White Dog Fell from the Sky

10



Marriages survive such things. Hundreds of thousands, millions do, she told herself. Putting his arms around her in bed, Lawrence said that they’d be stronger for this. He seemed more animated, more present than he’d been in months. “Will we?” she asked. Wretchedness—what’s too much to bear? And then the idea of “stronger” caught hold for a moment, the spidery feet of a bird closing around a branch. Yes, perhaps they’d be better off, perhaps this would dislodge some torpor in them, cause something to flare into life. They were still sleeping in the same bed. He said that it was possible to be happily married and continue like this indefinitely. She didn’t ask him not to see Erika. It felt as though it was his business, not hers.

He said gently, “I’m not stopping you, you know.”

“Stopping me from what? Leaving?”

“No. I love you.”

She didn’t believe him. “What? What do you love?”

He looked into her face, his eyes searching the contours. “I love the gap between your teeth,” he said. “I love your hair.” He went to touch it.

Without thinking, she tilted her head away. Those weren’t things to love—hair, teeth. She wasn’t even responsible for them. “Is that it?”

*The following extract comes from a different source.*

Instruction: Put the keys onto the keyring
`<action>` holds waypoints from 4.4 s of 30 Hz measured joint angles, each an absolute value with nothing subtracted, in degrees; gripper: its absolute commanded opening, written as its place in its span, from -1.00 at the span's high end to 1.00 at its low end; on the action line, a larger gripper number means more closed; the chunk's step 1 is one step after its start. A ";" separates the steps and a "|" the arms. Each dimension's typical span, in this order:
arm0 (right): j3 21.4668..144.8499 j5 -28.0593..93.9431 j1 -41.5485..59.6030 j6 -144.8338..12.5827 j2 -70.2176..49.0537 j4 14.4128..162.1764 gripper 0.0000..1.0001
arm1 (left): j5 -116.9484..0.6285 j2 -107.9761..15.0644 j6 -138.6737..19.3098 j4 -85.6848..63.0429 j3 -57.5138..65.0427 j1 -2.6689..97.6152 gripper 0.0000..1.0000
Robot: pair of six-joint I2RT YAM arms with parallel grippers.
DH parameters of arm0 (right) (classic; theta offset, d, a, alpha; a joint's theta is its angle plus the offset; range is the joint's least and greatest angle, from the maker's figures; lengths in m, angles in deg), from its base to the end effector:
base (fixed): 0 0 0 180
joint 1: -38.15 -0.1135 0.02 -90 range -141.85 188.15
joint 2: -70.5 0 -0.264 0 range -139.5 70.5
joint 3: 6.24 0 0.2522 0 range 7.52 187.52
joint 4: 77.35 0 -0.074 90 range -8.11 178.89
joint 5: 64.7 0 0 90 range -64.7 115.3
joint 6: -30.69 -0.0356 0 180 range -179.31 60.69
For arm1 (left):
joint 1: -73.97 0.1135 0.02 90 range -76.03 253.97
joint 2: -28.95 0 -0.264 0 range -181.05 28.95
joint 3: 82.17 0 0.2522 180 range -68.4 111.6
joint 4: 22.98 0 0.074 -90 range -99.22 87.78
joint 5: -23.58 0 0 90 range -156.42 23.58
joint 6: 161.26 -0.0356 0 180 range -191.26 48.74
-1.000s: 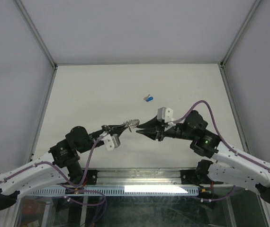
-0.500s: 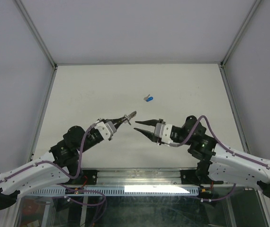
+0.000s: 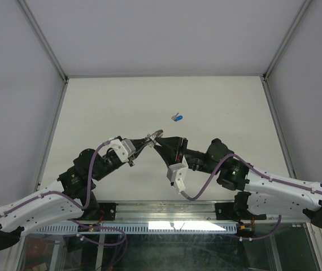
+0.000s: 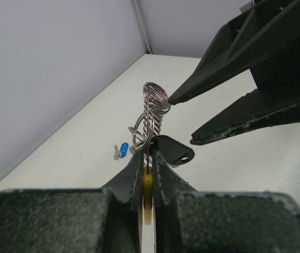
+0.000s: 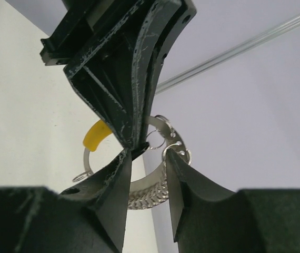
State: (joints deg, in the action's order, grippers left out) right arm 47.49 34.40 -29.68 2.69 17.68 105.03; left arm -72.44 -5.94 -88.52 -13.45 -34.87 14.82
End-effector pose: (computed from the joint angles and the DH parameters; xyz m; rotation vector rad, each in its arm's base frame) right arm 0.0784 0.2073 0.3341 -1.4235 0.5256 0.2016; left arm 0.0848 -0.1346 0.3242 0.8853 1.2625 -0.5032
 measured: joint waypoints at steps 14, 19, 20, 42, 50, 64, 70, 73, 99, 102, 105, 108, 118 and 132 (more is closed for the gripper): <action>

“No,” he said. “Of course not.” They fell silent. Once she’d loved his face, the penetrating aqua eyes, shyness in their depths, the scar under the left one that he’d gotten as a boy, running pell-mell into the branch of a tree. She’d loved his mouth. She’d loved his bashful uncommunicativeness, how she’d had to tease words out of him, the way he neglected his socks until the holes grew so large, three toes came through. She’d loved his old-fashioned sense of honor, at least she did when she believed he possessed it. Now, she didn’t know who he was.

He began again. “What I mean is I’m not stopping you from seeing someone yourself—if you wanted to.”

“I don’t need your permission,” she said coldly. “It’s already been offered, and I turned it down.”

“Who was it?”

She wouldn’t tell him. What she found unforgivable was the way his eyes dilated with excitement when she threw out that piece of information. How dare he? She picked up her pillow and moved into the spare room. She hunted around for sheets and dragged them out of the closet. When she lay down on the bed, the sheet felt cool for a moment, and then it turned hot. Out the window was a remote sliver of light, a wedge of new moon shining in all its blank indifference.

She heard Lawrence get up, and then the sound of truck wheels crunching over gravel. She was stunned, humiliated. Until now, she’d told herself, okay. This is normal, this is modern. But now, sobs erupted that couldn’t be stopped.

The dogs were waiting for Daphne. Alice got out of bed and found her lying on the kitchen floor, exhausted, her head on her paws. She’d gotten out during the dinner party at Erika and Hasse’s. She looked up but didn’t raise her head; her eyes looked bleary. The pack outside seemed to be thinning. Alice asked, “Are you pregnant?” Daphne lifted her chin and put it down again.

She pictured the perspiration near Erika’s hairline, her bone white skin and dark hair. Lawrence touching her. There was a ferocity in that woman, wolf-mother. Lawrence never had a chance. She was playing with him for her own reasons, she didn’t really want him, but he didn’t know that yet. A wave of protectiveness washed over her, metamorphosing to rage. “Bastard,” she said as she climbed back into the guest-room bed, the word bouncing off the white wall.